◆ WORK TASK:
The reply must contain all of the records, unchanged.

[[ RECORD EXTRACTS, beginning ]]

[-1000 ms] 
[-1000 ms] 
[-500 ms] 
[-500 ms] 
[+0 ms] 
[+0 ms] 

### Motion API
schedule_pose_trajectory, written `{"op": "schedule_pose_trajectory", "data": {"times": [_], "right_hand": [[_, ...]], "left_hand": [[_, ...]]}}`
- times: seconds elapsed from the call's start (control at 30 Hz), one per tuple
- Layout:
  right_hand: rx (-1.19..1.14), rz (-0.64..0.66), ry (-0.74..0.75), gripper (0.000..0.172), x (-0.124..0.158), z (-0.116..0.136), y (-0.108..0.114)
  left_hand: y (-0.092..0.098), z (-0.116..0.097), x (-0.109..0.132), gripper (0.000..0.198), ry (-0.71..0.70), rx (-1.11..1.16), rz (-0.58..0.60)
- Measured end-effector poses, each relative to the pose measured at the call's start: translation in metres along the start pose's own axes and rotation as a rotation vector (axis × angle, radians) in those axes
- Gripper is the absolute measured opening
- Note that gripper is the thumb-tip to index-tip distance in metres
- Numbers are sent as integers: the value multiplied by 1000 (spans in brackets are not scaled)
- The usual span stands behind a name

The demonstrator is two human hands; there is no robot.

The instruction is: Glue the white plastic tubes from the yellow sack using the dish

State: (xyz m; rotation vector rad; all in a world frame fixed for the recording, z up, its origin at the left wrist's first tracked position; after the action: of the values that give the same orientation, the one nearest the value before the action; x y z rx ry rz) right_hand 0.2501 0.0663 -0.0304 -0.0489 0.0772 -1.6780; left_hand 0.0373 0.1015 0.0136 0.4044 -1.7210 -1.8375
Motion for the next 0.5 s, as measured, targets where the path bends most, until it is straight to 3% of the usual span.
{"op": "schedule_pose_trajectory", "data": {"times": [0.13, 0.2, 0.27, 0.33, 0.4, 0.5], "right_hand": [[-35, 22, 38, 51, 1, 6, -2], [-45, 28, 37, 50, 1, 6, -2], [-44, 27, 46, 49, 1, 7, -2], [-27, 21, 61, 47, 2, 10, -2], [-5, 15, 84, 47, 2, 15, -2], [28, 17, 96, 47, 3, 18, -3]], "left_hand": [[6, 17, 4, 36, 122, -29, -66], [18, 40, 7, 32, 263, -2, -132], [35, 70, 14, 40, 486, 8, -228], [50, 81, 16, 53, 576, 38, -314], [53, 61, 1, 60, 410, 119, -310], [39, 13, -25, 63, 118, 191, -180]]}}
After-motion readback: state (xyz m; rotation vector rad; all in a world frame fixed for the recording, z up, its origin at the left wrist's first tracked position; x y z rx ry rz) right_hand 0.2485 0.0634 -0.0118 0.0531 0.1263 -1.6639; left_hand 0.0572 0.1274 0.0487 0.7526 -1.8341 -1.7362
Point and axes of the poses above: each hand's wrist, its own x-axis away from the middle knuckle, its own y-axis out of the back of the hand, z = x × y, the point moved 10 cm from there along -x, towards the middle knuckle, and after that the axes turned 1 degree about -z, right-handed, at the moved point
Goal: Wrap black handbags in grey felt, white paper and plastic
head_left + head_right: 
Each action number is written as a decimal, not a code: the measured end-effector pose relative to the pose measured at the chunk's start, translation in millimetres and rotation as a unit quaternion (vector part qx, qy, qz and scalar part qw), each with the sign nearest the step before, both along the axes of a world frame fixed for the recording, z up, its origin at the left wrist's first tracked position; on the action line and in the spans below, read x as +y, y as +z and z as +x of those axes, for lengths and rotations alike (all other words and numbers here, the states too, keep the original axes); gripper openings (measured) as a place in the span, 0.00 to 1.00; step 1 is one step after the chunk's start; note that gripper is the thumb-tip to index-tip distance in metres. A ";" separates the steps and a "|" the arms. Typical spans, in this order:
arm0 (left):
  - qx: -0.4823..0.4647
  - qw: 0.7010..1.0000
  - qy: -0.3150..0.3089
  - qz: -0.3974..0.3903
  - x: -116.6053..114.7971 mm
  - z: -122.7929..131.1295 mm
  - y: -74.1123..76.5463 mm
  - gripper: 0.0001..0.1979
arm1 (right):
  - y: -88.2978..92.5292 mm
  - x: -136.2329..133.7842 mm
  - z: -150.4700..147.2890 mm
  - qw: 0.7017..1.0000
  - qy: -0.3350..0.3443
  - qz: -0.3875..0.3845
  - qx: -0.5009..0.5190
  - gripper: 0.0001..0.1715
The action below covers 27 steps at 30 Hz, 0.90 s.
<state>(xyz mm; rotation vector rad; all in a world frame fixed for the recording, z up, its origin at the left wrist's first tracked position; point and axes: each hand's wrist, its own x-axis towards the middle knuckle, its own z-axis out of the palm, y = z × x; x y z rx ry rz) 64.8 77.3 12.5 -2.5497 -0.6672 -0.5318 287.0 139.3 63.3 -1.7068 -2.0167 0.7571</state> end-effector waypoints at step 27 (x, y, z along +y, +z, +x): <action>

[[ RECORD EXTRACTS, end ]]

◆ ANSWER BOX:
[-1000 ms] 
[-1000 ms] 
[-500 ms] 
[-500 ms] 
[+0 ms] 
[+0 ms] 

### Motion API
schedule_pose_trajectory, written `{"op": "schedule_pose_trajectory", "data": {"times": [_], "right_hand": [[_, ...]], "left_hand": [[_, ...]]}}`
- times: seconds elapsed from the call's start (control at 30 Hz), one per tuple
- Layout:
  right_hand: rx (-1.19..1.14), rz (-0.64..0.66), ry (-0.74..0.75), gripper (0.000..0.172), x (-0.124..0.158), z (-0.116..0.136), y (-0.108..0.114)
  left_hand: y (-0.092..0.098), z (-0.116..0.097), x (-0.109..0.132), gripper (0.000..0.198), ry (-0.71..0.70), rx (-1.11..1.16), rz (-0.58..0.60)
- Measured end-effector poses, each relative to the pose measured at the call's start: translation in metres along the start pose's own axes and rotation as a rotation vector (axis × angle, radians) in those axes
- Gripper is the absolute measured opening
- Note that gripper is the thumb-tip to index-tip distance in metres
- Numbers are sent as integers: the value multiplied by 1000 (spans in brackets are not scaled)
- The usual span stands behind a name

The demonstrator is two human hands; there is no robot.

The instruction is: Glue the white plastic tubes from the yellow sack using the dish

State: (xyz m; rotation vector rad; all in a world frame fixed for the recording, z up, its origin at the left wrist's first tracked position; after the action: of the values that give the same orientation, the one nearest the value before the action; x y z rx ry rz) right_hand 0.2501 0.0663 -0.0304 -0.0489 0.0772 -1.6780; left_hand 0.0373 0.1015 0.0136 0.4044 -1.7210 -1.8375
Motion for the next 0.5 s, as measured, targets where the path bends most, until it is straight to 3% of the usual span.
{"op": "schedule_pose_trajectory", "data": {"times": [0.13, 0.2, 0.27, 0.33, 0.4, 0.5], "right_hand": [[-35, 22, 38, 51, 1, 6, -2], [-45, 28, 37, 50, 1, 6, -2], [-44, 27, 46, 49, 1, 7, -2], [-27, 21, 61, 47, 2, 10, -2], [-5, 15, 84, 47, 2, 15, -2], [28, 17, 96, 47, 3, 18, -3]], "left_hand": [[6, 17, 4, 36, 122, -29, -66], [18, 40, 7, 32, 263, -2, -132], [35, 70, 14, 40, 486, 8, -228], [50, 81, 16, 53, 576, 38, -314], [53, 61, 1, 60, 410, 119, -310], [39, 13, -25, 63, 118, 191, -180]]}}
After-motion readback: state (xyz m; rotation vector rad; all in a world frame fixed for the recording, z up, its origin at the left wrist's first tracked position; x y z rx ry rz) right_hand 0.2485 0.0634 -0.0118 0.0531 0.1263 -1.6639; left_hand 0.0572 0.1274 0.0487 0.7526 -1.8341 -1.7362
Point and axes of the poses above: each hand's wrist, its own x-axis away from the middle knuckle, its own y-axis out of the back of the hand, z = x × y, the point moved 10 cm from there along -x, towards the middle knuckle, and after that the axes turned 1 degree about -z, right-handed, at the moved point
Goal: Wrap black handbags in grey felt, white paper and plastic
head_left + head_right: 
Each action number is written as a decimal, not a code: the measured end-effector pose relative to the pose measured at the chunk's start, translation in millimetres and rotation as a unit quaternion (vector part qx, qy, qz and scalar part qw), each with the sign nearest the step before, both along the axes of a world frame fixed for the recording, z up, its origin at the left wrist's first tracked position; on the action line and in the spans below, read x as +y, y as +z and z as +x of those axes, for lengths and rotations alike (all other words and numbers here, the states too, keep the original axes); gripper openings (measured) as a place in the span, 0.00 to 1.00; step 1 is one step after the chunk's start; note that gripper is the thumb-tip to index-tip distance in metres. A ";" separates the steps and a "|" the arms. Typical spans, in this order:
arm0 (left):
  - qx: -0.4823..0.4647
  - qw: 0.7010..1.0000
  - qy: -0.3150..0.3089
  - qz: -0.3974..0.3903
  - x: -116.6053..114.7971 mm
  - z: -122.7929..131.1295 mm
  - y: -74.1123..76.5463 mm
  - gripper: 0.0001..0.1979
arm1 (right):
  - y: -88.2978..92.5292 mm
  - x: -136.2329..133.7842 mm
  - z: -150.4700..147.2890 mm
  - qw: 0.7017..1.0000
  - qy: -0.3350..0.3443
  - qz: -0.3875..0.3845
  - qx: -0.5009..0.5190
  - gripper: 0.0001..0.1715
The action below covers 27 steps at 30 Hz, 0.90 s.
<state>(xyz mm; rotation vector rad; all in a world frame fixed for the recording, z up, its origin at the left wrist's first tracked position; point and axes: each hand's wrist, its own x-axis towards the middle knuckle, its own z-axis out of the palm, y = z × x; x y z rx ry rz) 64.8 77.3 12.5 -2.5497 -0.6672 -0.5318 287.0 139.3 63.3 -1.7068 -2.0167 0.7571</state> end-effector waypoints at step 27 (x, y, z along +y, +z, +x): <action>

This answer has no further content.